- **Required action**:
Within the listing, each line that has the string "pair" should be copied.

- **Stored data**:
┌──

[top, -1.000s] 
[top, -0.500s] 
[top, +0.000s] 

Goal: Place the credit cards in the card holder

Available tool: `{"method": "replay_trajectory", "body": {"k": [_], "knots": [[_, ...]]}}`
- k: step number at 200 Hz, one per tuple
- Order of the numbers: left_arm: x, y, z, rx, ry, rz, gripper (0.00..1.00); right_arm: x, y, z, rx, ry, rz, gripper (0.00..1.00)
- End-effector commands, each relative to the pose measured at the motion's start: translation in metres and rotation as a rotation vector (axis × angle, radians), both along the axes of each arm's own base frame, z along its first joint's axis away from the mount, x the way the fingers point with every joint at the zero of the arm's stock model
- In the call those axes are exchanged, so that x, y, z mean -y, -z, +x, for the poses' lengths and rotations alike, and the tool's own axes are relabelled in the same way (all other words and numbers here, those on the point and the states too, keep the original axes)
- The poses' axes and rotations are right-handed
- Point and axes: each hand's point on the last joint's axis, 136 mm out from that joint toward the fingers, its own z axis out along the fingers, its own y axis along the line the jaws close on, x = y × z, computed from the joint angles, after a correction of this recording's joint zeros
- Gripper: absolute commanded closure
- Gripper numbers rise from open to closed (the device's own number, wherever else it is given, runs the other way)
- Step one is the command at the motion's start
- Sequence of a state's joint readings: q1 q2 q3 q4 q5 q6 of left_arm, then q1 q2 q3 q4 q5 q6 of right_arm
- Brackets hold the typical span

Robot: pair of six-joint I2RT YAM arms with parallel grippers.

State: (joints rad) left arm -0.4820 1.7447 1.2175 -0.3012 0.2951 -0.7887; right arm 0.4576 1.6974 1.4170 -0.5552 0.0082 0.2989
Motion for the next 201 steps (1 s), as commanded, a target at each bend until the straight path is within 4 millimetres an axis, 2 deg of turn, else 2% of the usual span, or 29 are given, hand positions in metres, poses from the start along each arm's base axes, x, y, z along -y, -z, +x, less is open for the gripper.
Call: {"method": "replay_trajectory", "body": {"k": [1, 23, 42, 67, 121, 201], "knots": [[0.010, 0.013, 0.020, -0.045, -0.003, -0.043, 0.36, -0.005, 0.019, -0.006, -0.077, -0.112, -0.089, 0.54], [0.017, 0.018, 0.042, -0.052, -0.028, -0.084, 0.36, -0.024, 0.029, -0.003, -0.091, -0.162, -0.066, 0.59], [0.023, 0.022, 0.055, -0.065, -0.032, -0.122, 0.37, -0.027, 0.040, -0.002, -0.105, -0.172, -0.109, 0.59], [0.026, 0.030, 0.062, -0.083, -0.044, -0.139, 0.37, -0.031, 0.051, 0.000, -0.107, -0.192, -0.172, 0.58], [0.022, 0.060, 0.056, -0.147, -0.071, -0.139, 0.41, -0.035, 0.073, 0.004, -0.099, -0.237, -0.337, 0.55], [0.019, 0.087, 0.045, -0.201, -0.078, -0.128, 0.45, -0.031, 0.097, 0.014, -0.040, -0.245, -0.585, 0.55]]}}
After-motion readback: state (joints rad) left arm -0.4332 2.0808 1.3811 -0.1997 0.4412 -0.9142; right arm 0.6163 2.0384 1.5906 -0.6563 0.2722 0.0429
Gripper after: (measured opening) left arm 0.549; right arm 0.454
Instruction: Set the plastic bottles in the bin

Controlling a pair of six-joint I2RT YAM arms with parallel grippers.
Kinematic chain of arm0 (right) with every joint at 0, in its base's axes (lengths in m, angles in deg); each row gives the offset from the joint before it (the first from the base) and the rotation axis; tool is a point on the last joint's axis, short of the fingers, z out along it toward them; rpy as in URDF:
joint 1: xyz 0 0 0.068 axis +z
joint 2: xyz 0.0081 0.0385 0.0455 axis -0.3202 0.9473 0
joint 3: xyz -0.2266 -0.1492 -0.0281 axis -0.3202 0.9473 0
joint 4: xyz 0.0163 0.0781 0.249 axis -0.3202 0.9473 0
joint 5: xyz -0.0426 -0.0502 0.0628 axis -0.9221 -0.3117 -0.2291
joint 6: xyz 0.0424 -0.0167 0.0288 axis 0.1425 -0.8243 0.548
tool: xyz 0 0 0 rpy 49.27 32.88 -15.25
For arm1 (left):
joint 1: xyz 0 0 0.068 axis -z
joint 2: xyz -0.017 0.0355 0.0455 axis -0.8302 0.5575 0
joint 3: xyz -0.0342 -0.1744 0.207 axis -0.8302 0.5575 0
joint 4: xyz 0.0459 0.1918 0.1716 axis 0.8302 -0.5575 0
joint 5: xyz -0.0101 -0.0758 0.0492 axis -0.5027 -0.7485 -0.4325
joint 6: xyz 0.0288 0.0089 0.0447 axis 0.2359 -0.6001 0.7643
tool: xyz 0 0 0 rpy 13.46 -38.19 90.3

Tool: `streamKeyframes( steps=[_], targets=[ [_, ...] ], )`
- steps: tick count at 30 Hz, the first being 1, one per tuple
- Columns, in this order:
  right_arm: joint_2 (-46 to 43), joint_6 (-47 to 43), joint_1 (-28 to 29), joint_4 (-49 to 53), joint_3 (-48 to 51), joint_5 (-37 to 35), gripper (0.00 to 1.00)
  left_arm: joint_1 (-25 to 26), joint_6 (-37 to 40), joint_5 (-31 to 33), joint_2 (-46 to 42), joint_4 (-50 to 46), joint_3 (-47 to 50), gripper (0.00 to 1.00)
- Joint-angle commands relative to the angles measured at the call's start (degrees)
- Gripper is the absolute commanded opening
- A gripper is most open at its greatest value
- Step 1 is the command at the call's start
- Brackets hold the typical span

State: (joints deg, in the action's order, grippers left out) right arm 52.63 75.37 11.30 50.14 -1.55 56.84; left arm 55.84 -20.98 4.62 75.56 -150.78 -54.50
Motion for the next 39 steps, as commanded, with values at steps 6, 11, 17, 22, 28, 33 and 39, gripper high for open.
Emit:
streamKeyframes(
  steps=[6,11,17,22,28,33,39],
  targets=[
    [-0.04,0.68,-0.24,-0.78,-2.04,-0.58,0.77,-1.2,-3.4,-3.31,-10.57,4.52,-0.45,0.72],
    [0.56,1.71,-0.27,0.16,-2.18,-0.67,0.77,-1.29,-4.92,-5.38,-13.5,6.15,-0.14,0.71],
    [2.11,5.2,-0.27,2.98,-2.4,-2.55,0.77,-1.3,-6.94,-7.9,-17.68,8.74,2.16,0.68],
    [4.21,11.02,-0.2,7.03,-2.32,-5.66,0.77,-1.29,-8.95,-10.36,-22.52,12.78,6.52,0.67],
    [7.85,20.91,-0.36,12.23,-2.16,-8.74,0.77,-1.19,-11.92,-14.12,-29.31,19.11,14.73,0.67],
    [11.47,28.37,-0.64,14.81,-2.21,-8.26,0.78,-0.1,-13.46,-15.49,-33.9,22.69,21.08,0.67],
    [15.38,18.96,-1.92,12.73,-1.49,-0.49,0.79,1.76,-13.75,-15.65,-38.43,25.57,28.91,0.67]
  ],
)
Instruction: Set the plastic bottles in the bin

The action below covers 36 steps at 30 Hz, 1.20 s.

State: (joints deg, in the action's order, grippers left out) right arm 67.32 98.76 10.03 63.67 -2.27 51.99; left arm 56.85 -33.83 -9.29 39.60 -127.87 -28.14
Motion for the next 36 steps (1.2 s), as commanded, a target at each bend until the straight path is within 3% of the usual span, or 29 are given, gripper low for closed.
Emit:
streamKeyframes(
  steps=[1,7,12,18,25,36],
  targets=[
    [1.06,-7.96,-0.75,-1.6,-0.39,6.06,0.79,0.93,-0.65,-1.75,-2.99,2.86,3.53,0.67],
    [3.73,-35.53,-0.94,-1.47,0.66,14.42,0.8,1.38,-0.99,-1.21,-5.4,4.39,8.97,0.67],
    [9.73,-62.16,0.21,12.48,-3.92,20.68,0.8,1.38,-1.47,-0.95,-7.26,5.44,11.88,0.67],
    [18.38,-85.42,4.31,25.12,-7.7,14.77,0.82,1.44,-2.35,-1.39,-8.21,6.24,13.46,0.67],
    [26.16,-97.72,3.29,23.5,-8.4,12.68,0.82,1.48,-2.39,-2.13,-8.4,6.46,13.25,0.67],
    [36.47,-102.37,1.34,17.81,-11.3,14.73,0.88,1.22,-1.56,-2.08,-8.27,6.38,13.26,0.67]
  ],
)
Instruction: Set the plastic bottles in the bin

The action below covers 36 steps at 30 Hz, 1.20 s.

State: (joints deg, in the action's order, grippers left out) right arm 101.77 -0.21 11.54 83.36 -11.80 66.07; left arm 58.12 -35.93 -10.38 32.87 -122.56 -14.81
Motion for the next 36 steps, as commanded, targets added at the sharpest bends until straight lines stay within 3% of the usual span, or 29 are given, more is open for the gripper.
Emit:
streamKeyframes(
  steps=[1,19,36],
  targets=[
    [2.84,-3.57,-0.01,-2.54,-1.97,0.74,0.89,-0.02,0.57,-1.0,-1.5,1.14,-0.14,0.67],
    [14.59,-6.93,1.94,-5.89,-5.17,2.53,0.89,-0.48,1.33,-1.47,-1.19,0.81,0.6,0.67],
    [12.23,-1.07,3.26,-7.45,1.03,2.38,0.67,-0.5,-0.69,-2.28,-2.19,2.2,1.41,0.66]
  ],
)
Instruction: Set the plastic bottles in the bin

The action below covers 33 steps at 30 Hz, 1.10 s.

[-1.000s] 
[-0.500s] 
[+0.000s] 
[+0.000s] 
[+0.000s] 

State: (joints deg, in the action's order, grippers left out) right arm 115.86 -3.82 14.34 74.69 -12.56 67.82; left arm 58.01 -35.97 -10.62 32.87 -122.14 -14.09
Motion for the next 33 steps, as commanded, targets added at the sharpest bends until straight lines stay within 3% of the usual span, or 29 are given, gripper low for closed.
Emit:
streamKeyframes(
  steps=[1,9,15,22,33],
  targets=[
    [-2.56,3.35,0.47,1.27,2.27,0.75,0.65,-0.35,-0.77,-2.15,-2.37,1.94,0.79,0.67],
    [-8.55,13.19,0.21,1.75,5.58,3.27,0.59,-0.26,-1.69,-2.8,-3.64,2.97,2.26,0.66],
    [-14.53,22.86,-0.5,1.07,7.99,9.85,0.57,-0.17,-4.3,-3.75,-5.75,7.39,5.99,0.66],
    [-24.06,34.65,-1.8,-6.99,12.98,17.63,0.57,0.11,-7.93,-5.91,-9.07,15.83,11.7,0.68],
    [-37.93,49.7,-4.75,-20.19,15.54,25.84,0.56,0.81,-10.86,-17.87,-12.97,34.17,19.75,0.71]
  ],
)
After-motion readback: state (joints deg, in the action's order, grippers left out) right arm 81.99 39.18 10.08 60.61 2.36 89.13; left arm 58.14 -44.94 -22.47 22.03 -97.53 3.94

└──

- **Answer to this problem**:
Robot: pair of six-joint I2RT YAM arms with parallel grippers.
Controlling a pair of six-joint I2RT YAM arms with parallel grippers.

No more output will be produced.